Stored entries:
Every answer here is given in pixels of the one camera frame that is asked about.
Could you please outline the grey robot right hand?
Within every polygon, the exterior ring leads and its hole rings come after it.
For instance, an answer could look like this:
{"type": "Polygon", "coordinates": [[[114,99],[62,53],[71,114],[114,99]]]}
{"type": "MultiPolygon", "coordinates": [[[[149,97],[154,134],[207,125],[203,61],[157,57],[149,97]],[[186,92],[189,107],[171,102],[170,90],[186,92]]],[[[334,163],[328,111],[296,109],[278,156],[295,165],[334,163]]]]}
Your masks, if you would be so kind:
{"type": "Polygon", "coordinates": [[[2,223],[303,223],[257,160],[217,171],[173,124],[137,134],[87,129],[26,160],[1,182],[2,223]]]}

■ **Work required**
Could all of the entries be retyped word for word?

■ **Exercise solution**
Every answer here is given in pixels of the one camera frame that is asked about.
Could you please outline the grey robot right hand?
Within every polygon, the exterior ring leads and its hole rings come after it.
For instance, an answer could look like this:
{"type": "Polygon", "coordinates": [[[114,99],[62,53],[71,114],[114,99]]]}
{"type": "MultiPolygon", "coordinates": [[[[149,97],[154,134],[207,125],[203,61],[157,57],[149,97]],[[186,92],[189,107],[171,102],[170,90],[186,92]]],[[[334,163],[328,111],[296,109],[278,156],[295,165],[334,163]]]]}
Your masks, if you would be so kind:
{"type": "Polygon", "coordinates": [[[2,223],[303,223],[257,160],[217,171],[173,124],[137,134],[87,129],[26,160],[1,182],[2,223]]]}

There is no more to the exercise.